■ TASK ■
Return every record below exactly as written.

■ THE DATA ■
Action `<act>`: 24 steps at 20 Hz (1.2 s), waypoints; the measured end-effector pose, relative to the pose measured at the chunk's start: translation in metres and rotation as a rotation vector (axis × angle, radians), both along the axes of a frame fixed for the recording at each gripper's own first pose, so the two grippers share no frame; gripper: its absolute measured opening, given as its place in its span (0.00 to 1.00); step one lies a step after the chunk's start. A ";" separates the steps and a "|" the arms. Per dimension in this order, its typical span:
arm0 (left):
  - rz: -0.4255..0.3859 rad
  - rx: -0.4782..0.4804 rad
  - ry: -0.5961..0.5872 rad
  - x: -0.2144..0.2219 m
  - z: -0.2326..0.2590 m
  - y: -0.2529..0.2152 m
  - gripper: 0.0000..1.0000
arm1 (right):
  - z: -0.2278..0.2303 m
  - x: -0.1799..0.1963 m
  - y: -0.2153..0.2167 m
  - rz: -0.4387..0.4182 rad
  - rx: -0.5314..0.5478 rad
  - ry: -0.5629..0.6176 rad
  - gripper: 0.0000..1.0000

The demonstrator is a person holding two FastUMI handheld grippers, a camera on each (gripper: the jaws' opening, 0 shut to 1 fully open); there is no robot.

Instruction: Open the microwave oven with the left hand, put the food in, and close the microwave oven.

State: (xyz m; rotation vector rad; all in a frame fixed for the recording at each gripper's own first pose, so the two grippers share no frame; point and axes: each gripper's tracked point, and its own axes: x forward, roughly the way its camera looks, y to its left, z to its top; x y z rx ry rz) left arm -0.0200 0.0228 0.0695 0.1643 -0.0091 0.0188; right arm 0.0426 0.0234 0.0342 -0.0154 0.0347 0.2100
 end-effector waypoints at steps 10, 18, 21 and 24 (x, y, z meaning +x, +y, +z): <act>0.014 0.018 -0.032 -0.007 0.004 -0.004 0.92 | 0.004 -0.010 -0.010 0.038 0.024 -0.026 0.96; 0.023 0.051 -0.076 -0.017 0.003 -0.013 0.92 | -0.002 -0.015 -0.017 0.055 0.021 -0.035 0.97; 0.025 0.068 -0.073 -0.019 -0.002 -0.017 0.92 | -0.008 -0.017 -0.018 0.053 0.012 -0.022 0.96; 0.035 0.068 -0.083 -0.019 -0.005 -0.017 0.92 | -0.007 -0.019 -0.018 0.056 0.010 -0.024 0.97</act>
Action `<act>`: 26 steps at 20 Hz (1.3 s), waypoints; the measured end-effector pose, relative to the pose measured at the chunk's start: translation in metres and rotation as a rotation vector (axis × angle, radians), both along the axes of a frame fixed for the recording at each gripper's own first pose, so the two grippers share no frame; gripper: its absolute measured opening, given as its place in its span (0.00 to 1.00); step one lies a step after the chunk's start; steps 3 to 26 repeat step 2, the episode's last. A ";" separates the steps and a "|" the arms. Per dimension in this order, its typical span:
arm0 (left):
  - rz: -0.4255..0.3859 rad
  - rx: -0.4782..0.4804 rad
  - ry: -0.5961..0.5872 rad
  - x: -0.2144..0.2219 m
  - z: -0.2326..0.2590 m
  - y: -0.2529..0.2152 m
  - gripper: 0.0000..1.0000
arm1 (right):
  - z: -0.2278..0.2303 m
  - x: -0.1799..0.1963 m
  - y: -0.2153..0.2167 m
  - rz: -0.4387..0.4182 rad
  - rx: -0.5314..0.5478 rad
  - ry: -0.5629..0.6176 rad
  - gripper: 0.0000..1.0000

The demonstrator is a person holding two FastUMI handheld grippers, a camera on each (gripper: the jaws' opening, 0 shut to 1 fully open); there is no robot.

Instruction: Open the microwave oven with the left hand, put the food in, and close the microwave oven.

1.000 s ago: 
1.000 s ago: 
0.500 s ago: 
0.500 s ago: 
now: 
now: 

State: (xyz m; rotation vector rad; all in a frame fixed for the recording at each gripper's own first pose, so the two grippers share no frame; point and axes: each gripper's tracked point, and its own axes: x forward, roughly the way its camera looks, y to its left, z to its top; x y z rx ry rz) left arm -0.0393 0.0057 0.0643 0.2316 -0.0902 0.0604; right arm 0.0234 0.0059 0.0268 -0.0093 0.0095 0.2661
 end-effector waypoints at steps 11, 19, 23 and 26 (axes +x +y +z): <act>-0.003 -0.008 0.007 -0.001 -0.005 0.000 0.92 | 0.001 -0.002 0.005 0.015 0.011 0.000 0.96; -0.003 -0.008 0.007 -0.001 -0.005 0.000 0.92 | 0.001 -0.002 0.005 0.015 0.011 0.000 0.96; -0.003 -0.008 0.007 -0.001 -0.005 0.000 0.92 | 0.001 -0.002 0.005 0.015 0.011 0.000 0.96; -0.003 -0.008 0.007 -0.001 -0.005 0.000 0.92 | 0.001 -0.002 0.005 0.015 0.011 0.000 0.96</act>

■ COMPLETED TASK ■
Action `<act>`: 24 steps at 20 Hz (1.2 s), waypoints; the measured end-effector pose, relative to the pose measured at the chunk's start: translation in metres and rotation as a rotation vector (axis × angle, radians), both along the axes of a frame fixed for the recording at each gripper's own first pose, so the two grippers share no frame; gripper: its absolute measured opening, given as its place in its span (0.00 to 1.00); step one lies a step after the chunk's start. A ";" separates the steps and a "|" the arms. Per dimension in this order, its typical span:
arm0 (left):
  - rz: -0.4255..0.3859 rad
  - rx: -0.4782..0.4804 rad
  - ry: -0.5961..0.5872 rad
  - x: -0.2144..0.2219 m
  - z: -0.2326..0.2590 m
  - y: -0.2529..0.2152 m
  - gripper: 0.0000..1.0000
arm1 (right):
  - z: -0.2278..0.2303 m
  - x: -0.1799..0.1963 m
  - y: -0.2153..0.2167 m
  - rz: -0.4387..0.4182 rad
  - rx: -0.5314..0.5478 rad
  - ry: -0.5629..0.6176 rad
  - gripper: 0.0000..1.0000

The demonstrator is a person holding two FastUMI handheld grippers, a camera on each (gripper: the jaws' opening, 0 shut to 1 fully open); there is no robot.

Instruction: Open the microwave oven with the left hand, put the food in, and close the microwave oven.

State: (xyz m; rotation vector rad; all in a frame fixed for the recording at each gripper's own first pose, so the two grippers share no frame; point and axes: each gripper's tracked point, and its own axes: x forward, roughly the way its camera looks, y to its left, z to its top; x y z rx ry rz) left arm -0.0200 0.0228 0.0695 0.1643 -0.0091 0.0188; right arm 0.0426 0.0234 0.0342 -0.0154 0.0347 0.2100
 end-effector waypoints at steps 10, 18, 21 and 24 (x, y, z meaning +x, +y, +z): <act>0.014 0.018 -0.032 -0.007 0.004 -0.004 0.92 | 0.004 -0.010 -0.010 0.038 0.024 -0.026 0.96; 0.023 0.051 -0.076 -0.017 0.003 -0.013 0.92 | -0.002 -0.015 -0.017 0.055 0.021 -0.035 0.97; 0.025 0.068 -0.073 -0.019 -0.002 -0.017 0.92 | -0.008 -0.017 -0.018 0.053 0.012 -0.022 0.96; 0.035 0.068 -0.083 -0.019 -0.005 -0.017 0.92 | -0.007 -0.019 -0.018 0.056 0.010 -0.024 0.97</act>
Action `<act>`: 26 steps at 20 Hz (1.3 s), waypoints; the measured end-effector pose, relative to the pose measured at the chunk's start: translation in metres and rotation as a rotation vector (axis × angle, radians), both along the axes of a frame fixed for the recording at each gripper's own first pose, so the two grippers share no frame; gripper: its absolute measured opening, given as its place in its span (0.00 to 1.00); step one lies a step after the chunk's start; steps 3 to 26 repeat step 2, the episode's last. A ";" separates the steps and a "|" the arms. Per dimension in this order, its typical span:
arm0 (left):
  - rz: -0.4255..0.3859 rad
  - rx: -0.4782..0.4804 rad
  - ry: -0.5961..0.5872 rad
  - x: -0.2144..0.2219 m
  - z: -0.2326..0.2590 m
  - y: -0.2529..0.2152 m
  - gripper: 0.0000..1.0000
arm1 (right):
  - z: -0.2278..0.2303 m
  - x: -0.1799..0.1963 m
  - y: -0.2153..0.2167 m
  - rz: -0.4387..0.4182 rad
  - rx: -0.5314..0.5478 rad
  - ry: -0.5629..0.6176 rad
  - gripper: 0.0000..1.0000

The demonstrator is a person holding two FastUMI handheld grippers, a camera on each (gripper: the jaws' opening, 0 shut to 1 fully open); there is no robot.

Instruction: Open the microwave oven with the left hand, put the food in, and close the microwave oven.

1.000 s ago: 
1.000 s ago: 
0.500 s ago: 
0.500 s ago: 
now: 
now: 

State: (xyz m; rotation vector rad; all in a frame fixed for the recording at each gripper's own first pose, so the two grippers share no frame; point and axes: each gripper's tracked point, and its own axes: x forward, roughly the way its camera looks, y to its left, z to its top; x y z rx ry rz) left arm -0.0393 0.0057 0.0643 0.2316 -0.0902 0.0604; right arm 0.0234 0.0059 0.0268 -0.0093 0.0095 0.2661
 end-effector waypoints at steps 11, 19, 23 and 26 (axes +x +y +z): <act>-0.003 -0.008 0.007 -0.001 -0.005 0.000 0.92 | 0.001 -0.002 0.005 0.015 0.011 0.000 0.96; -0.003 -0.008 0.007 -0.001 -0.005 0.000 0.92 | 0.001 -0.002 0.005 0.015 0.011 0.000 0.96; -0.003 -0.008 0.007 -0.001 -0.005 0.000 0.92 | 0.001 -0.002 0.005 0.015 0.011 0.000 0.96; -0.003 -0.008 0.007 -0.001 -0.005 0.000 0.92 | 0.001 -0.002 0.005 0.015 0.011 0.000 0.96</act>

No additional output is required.